*** Extracted material ***

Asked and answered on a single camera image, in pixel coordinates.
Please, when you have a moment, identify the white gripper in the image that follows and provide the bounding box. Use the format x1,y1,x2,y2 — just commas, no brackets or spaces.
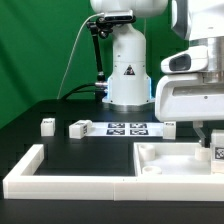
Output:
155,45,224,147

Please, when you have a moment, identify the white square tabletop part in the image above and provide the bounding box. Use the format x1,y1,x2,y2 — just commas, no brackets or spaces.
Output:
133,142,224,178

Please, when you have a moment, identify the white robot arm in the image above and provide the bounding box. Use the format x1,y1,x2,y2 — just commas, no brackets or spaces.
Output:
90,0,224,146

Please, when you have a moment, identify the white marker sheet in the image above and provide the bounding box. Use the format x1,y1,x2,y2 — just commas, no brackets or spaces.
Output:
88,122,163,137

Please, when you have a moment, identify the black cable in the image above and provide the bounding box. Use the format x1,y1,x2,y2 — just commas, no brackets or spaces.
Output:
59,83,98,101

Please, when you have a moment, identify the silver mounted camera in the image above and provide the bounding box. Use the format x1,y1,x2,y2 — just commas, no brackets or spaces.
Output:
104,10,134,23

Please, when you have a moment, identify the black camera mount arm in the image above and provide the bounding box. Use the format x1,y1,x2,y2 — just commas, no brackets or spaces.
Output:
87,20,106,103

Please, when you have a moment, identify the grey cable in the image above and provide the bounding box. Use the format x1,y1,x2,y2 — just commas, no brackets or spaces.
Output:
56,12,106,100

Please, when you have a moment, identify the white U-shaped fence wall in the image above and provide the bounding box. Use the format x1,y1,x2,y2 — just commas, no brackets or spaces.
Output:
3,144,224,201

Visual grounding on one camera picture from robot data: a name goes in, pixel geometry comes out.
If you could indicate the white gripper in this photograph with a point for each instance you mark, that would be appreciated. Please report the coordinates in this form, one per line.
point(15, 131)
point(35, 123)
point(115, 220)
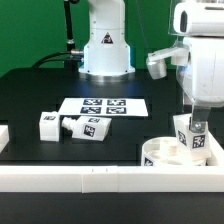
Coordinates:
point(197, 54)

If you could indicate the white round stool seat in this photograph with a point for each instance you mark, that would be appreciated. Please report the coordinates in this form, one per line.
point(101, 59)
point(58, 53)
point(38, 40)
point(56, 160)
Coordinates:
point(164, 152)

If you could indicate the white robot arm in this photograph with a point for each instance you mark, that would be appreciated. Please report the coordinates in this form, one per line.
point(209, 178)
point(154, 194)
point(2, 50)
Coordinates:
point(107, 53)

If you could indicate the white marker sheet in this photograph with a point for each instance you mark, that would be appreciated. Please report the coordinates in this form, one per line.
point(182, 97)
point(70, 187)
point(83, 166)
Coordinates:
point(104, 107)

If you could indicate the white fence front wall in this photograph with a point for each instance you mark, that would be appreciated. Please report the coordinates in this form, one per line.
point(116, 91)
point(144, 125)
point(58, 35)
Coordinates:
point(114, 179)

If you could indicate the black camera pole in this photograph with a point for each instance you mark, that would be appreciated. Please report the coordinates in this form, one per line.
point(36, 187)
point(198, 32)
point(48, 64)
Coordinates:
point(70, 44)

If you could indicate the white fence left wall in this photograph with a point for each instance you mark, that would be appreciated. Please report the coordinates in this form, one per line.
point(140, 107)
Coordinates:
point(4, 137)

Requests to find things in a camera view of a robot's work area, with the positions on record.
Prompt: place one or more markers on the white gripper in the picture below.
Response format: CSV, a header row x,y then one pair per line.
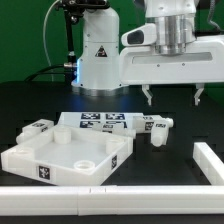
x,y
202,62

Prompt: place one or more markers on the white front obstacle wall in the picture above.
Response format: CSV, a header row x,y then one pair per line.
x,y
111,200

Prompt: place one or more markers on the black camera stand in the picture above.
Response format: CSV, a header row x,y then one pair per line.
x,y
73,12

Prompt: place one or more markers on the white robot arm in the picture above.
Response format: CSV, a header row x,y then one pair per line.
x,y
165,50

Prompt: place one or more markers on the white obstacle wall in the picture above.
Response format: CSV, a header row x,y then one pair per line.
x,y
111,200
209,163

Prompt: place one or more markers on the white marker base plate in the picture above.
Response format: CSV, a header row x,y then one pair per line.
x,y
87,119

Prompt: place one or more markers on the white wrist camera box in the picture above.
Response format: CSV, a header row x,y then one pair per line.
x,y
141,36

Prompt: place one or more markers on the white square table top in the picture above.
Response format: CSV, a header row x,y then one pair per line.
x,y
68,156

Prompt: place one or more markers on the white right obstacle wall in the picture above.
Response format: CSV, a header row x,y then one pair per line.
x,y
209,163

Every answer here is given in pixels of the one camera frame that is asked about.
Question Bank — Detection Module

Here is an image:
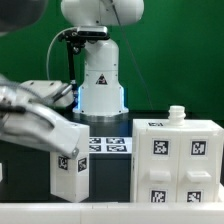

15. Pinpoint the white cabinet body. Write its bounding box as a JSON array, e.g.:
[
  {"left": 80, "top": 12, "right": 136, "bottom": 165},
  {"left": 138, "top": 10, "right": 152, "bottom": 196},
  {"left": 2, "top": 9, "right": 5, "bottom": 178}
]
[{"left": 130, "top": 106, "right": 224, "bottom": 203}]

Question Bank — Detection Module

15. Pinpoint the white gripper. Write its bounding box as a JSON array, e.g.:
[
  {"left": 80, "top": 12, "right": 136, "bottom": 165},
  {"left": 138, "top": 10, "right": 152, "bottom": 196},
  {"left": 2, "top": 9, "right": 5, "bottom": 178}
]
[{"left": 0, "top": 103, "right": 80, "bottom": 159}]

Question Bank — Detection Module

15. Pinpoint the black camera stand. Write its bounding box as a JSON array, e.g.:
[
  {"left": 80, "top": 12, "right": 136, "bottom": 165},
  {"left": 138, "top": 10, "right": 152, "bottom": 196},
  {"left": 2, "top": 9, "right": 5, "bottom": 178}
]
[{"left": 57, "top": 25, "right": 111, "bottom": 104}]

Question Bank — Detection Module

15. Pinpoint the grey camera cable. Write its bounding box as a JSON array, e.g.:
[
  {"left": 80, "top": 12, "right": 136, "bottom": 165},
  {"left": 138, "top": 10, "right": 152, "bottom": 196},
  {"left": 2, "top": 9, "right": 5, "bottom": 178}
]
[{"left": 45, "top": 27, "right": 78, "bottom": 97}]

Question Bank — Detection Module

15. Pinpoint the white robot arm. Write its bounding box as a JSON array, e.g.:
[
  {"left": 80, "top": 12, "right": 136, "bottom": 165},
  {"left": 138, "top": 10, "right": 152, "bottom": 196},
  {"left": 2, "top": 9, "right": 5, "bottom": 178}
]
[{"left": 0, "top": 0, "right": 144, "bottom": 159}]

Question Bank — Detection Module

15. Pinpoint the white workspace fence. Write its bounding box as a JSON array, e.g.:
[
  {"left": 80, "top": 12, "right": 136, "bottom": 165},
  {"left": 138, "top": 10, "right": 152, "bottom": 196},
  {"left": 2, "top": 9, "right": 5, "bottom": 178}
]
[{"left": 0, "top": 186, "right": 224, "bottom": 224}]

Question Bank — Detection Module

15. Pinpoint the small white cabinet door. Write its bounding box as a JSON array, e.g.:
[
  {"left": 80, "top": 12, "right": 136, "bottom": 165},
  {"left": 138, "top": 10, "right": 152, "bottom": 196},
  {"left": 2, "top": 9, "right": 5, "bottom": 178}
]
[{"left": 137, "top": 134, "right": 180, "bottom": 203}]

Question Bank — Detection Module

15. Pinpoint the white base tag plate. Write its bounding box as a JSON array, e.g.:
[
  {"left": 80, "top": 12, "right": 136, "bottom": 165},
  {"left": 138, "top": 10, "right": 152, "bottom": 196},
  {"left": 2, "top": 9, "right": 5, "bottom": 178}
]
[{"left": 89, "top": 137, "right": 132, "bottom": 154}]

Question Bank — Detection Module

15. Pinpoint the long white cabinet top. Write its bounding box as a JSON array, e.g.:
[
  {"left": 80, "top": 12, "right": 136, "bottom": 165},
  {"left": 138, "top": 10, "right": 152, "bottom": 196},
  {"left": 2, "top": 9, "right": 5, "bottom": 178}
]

*** End of Extracted material ***

Prompt :: Repeat the records above verbatim, dropping the pictures.

Exercise solution ::
Asked and answered on a single camera image, in pixel coordinates.
Please, when you have a moment, identify the white gripper in the image that follows and provide the bounding box. Use the format x1,y1,x2,y2 — just commas, no brackets or spaces.
Output:
155,45,224,147

Please, when you have a moment, identify the white square tabletop part in the image above and provide the bounding box. Use the format x1,y1,x2,y2 — just commas, no brackets or spaces.
Output:
133,142,224,178

Please, when you have a moment, identify the white robot arm in the image above and provide the bounding box. Use the format x1,y1,x2,y2 — just commas, no brackets or spaces.
Output:
90,0,224,146

Please, when you have a moment, identify the white marker sheet in the image above and provide the bounding box. Use the format x1,y1,x2,y2 — just commas, no brackets or spaces.
Output:
88,122,163,137

Please, when you have a moment, identify the black cable in the image above and provide the bounding box. Use the format x1,y1,x2,y2 — just commas, no brackets or spaces.
Output:
59,83,98,101

Please, when you have a moment, identify the silver mounted camera in the image above and provide the bounding box. Use the format x1,y1,x2,y2 — just commas, no brackets or spaces.
Output:
104,10,134,23

Please, when you have a moment, identify the black camera mount arm in the image above and provide the bounding box. Use the format x1,y1,x2,y2 — just commas, no brackets or spaces.
Output:
87,20,106,103

Please, when you have a moment, identify the grey cable in the image above and provide the bounding box. Use the format x1,y1,x2,y2 — just commas, no brackets or spaces.
Output:
56,12,106,100

Please, when you have a moment, identify the white U-shaped fence wall in the image above and provide the bounding box. Use the format x1,y1,x2,y2 — just commas, no brackets or spaces.
Output:
3,144,224,201

Visual grounding on one camera picture from robot data: a name goes in, pixel geometry comes out.
If you could indicate the white gripper in this photograph with a point for each instance you mark, that would be appreciated. Please report the coordinates in this form, one per line.
point(15, 131)
point(35, 123)
point(115, 220)
Coordinates:
point(197, 54)

If you could indicate the white round stool seat in this photograph with a point for each instance you mark, that would be appreciated. Please report the coordinates in this form, one per line.
point(101, 59)
point(58, 53)
point(38, 40)
point(56, 160)
Coordinates:
point(164, 152)

If you could indicate the white robot arm in this photograph with a point for each instance you mark, that would be appreciated. Please report the coordinates in this form, one per line.
point(209, 178)
point(154, 194)
point(2, 50)
Coordinates:
point(107, 53)

If you could indicate the white marker sheet in this photograph with a point for each instance you mark, that would be appreciated. Please report the coordinates in this form, one per line.
point(182, 97)
point(70, 187)
point(83, 166)
Coordinates:
point(104, 107)

If you could indicate the white fence front wall in this photograph with a point for each instance you mark, that would be appreciated. Please report the coordinates in this form, one per line.
point(116, 91)
point(144, 125)
point(58, 35)
Coordinates:
point(114, 179)

If you could indicate the black camera pole in this photograph with a point for each instance you mark, that would be appreciated. Please report the coordinates in this form, one per line.
point(36, 187)
point(198, 32)
point(48, 64)
Coordinates:
point(70, 44)

If you could indicate the white fence left wall in this photograph with a point for each instance you mark, that would be appreciated. Please report the coordinates in this form, one per line.
point(140, 107)
Coordinates:
point(4, 137)

Requests to find things in a camera view of a robot's work area, with the positions on record.
Prompt: place one or more markers on the white gripper in the picture below.
Response format: CSV, a header row x,y then one pair per line.
x,y
202,62

Prompt: place one or more markers on the white front obstacle wall in the picture above.
Response format: CSV, a header row x,y then one pair per line.
x,y
111,200

Prompt: place one or more markers on the black camera stand in the picture above.
Response format: CSV, a header row x,y then one pair per line.
x,y
73,12

Prompt: place one or more markers on the white robot arm in the picture above.
Response format: CSV, a header row x,y then one pair per line.
x,y
165,50

Prompt: place one or more markers on the white obstacle wall in the picture above.
Response format: CSV, a header row x,y then one pair per line.
x,y
111,200
209,163

Prompt: place one or more markers on the white marker base plate in the picture above.
Response format: CSV, a header row x,y then one pair per line.
x,y
87,119

Prompt: place one or more markers on the white wrist camera box in the picture above.
Response format: CSV, a header row x,y then one pair per line.
x,y
141,36

Prompt: place one or more markers on the white square table top in the picture above.
Response format: CSV, a header row x,y then one pair per line.
x,y
68,156

Prompt: place one or more markers on the white right obstacle wall in the picture above.
Response format: CSV, a header row x,y then one pair per line.
x,y
209,163

Every answer here is given in pixels of the one camera frame that is asked about.
Question Bank — Detection Module

Here is an image:

15. Pinpoint the white cabinet body. Write its bounding box as a JSON array, e.g.:
[
  {"left": 80, "top": 12, "right": 136, "bottom": 165},
  {"left": 138, "top": 10, "right": 152, "bottom": 196},
  {"left": 2, "top": 9, "right": 5, "bottom": 178}
]
[{"left": 130, "top": 106, "right": 224, "bottom": 203}]

Question Bank — Detection Module

15. Pinpoint the white gripper. Write its bounding box as a JSON array, e.g.:
[
  {"left": 80, "top": 12, "right": 136, "bottom": 165},
  {"left": 138, "top": 10, "right": 152, "bottom": 196},
  {"left": 2, "top": 9, "right": 5, "bottom": 178}
]
[{"left": 0, "top": 103, "right": 80, "bottom": 159}]

Question Bank — Detection Module

15. Pinpoint the black camera stand. Write its bounding box as a JSON array, e.g.:
[
  {"left": 80, "top": 12, "right": 136, "bottom": 165},
  {"left": 138, "top": 10, "right": 152, "bottom": 196},
  {"left": 2, "top": 9, "right": 5, "bottom": 178}
]
[{"left": 57, "top": 25, "right": 111, "bottom": 104}]

Question Bank — Detection Module

15. Pinpoint the grey camera cable. Write its bounding box as a JSON array, e.g.:
[
  {"left": 80, "top": 12, "right": 136, "bottom": 165},
  {"left": 138, "top": 10, "right": 152, "bottom": 196},
  {"left": 2, "top": 9, "right": 5, "bottom": 178}
]
[{"left": 45, "top": 27, "right": 78, "bottom": 97}]

Question Bank — Detection Module

15. Pinpoint the white robot arm. Write its bounding box as a JSON array, e.g.:
[
  {"left": 80, "top": 12, "right": 136, "bottom": 165},
  {"left": 138, "top": 10, "right": 152, "bottom": 196},
  {"left": 2, "top": 9, "right": 5, "bottom": 178}
]
[{"left": 0, "top": 0, "right": 144, "bottom": 159}]

Question Bank — Detection Module

15. Pinpoint the white workspace fence. Write its bounding box as a JSON array, e.g.:
[
  {"left": 80, "top": 12, "right": 136, "bottom": 165},
  {"left": 138, "top": 10, "right": 152, "bottom": 196},
  {"left": 2, "top": 9, "right": 5, "bottom": 178}
]
[{"left": 0, "top": 186, "right": 224, "bottom": 224}]

Question Bank — Detection Module

15. Pinpoint the small white cabinet door. Write its bounding box as a JSON array, e.g.:
[
  {"left": 80, "top": 12, "right": 136, "bottom": 165},
  {"left": 138, "top": 10, "right": 152, "bottom": 196},
  {"left": 2, "top": 9, "right": 5, "bottom": 178}
]
[{"left": 137, "top": 134, "right": 180, "bottom": 203}]

Question Bank — Detection Module

15. Pinpoint the white base tag plate. Write its bounding box as a JSON array, e.g.:
[
  {"left": 80, "top": 12, "right": 136, "bottom": 165},
  {"left": 138, "top": 10, "right": 152, "bottom": 196},
  {"left": 2, "top": 9, "right": 5, "bottom": 178}
]
[{"left": 89, "top": 137, "right": 132, "bottom": 154}]

Question Bank — Detection Module

15. Pinpoint the long white cabinet top. Write its bounding box as a JSON array, e.g.:
[
  {"left": 80, "top": 12, "right": 136, "bottom": 165},
  {"left": 138, "top": 10, "right": 152, "bottom": 196},
  {"left": 2, "top": 9, "right": 5, "bottom": 178}
]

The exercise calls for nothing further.